Ulf started running down the corridor to the staircase.
“But it's spooky up there,” Tiana called, flying after him. Ulf was climbing the stairs. “Come back, Ulf,” she said.
Ulf looked down. The little fairy was perched on the banister. Her wing tips were quivering. “You're not frightened are you?” Ulf asked.
“Of course I'm not,” the fairy replied, crossing her arms.
Ulf reached his hand down to her. “Come on. There's nothing to be afraid of.”
Tiana held tightly to the hairs on Ulf's palm. “Just promise me we'll stick together,” she said.
U
LF HEADED UP THE STAIRS WITH
T
IANA IN HIS
hand. He crept along the Gallery of Science and through the Room of Curiosities, past RSPCB artifacts and equipment from early expeditions. He stopped at a door on the far wall, the entrance to the old library where the noncorporeal beasts lived: ghosts, ghouls, and spectres. Moanings and groanings were coming from inside. “Ready?” he asked Tiana.
But before she could reply, the door creaked open. In the gloom of the library, Ulf saw a glowing blue mist disappearing through cracks between the floorboards. In the corner of the room a screaming
mouth vanished into the wall, and on the upper reading level three ghostly gray heads rose up through the ceiling.

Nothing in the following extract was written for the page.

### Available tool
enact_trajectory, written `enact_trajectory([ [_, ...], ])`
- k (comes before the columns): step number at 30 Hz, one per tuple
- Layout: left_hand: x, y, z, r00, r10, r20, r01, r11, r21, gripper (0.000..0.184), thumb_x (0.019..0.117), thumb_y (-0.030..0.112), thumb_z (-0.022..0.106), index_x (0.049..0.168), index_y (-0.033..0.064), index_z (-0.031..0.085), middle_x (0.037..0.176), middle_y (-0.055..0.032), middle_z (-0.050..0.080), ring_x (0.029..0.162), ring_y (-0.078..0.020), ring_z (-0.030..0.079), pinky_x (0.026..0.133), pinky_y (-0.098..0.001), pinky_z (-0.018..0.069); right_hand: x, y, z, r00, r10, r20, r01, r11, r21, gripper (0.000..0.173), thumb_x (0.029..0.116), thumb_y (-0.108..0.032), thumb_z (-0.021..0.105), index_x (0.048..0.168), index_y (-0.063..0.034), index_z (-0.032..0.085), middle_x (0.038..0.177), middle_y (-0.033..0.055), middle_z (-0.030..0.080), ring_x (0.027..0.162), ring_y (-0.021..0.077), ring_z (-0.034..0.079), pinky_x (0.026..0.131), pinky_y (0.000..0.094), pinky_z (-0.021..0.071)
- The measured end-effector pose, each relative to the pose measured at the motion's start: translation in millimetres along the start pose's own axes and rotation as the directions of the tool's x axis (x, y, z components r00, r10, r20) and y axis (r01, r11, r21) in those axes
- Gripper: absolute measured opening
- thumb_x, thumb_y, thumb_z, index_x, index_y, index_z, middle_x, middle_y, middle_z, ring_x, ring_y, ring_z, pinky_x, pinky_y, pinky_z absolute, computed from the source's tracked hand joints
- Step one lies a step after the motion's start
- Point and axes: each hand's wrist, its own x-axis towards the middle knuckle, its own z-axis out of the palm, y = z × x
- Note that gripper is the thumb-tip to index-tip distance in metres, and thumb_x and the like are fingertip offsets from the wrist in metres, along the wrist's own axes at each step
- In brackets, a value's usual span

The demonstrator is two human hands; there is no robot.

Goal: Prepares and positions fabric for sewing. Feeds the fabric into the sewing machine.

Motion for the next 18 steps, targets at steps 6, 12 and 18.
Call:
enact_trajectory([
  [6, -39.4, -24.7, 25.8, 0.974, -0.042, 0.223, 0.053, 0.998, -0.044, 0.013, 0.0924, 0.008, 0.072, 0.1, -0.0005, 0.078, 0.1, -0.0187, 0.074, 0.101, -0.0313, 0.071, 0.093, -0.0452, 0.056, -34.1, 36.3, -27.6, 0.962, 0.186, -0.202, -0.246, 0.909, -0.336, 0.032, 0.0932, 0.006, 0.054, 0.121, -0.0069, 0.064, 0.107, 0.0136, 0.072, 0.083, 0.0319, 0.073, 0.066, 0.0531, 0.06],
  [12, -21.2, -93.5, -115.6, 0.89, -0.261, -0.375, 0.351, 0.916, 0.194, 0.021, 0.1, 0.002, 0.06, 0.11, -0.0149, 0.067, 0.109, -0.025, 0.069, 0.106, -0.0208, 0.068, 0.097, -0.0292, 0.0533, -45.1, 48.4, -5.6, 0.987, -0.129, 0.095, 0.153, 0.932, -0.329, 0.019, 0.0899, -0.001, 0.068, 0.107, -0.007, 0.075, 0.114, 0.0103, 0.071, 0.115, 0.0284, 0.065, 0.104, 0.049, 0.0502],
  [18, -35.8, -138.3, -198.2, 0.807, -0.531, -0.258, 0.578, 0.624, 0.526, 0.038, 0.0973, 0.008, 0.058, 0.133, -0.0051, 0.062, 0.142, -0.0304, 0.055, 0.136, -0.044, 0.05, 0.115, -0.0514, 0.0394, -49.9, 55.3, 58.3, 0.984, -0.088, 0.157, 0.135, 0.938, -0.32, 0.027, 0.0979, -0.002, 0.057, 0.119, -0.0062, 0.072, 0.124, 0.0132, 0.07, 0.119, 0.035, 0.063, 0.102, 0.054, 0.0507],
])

Ulf could feel Tiana clinging to his finger as the moanings and groanings fell silent. From the darkness on the far side of the library, Ulf saw a candle floating toward him. Its flame was f lickering, lighting up the bookshelves.
“Professor, is that you?” he asked.
The candle drifted past Ulf's side and he felt a cold chill as the Professor's ghost went straight through him.
“Where's he going?” Tiana whispered.
The candle floated out through the doorway into the Room of Curiosities, hovering over boxes and crates.
“Professor, come back,” Ulf called, stepping after him.
The candle weaved between glass cabinets and cases. It floated past a dragon's tethering chain on the
wall, and the chain began rattling. It hovered over a jar of vampire teeth, and the teeth began chattering.
“What's he up to?” Tiana asked.
The candle was lighting up objects, drifting over tables and along display cabinets. The lids of trunks and chests opened and closed. Drawers slid out and cupboard doors swung open.
“I don't know,” Ulf said.
The candle drifted to the far corner of the room and settled on a table. From beneath the table an old canvas backpack slid out.
Ulf stepped over to it and saw its straps unbuckling. Objects rose out of the backpack: a shiny silver compass flew out and popped into Ulf's pocket; a climbing rope snaked up and coiled around his shoulder; a metal headlamp floated up and strapped itself to his head.
“Professor, what are you doing?” Ulf asked.
Tiana looked at Ulf, giggling. “You look like an explorer.”
Ulf watched as an old map floated from a pouch in the backpack and unfolded in the air. The map was drawn by hand in black ink, and was stained and streaked with dirt. It showed underground tunnels. Ulf could see passages connecting caves and caverns. They were labeled in tiny handwriting:
SPIDER'S PANTRY, TROLL CHAMBER, LEECH LAIR, GUMBALL'S GROTTO
.
“Tiana, look!” he said. “This is where the goblin's stationed.”
At the bottom of the map it said
HONEYCOMB MOUNTAIN
.
The map folded itself up, then drifted down and wedged into Ulf's pocket.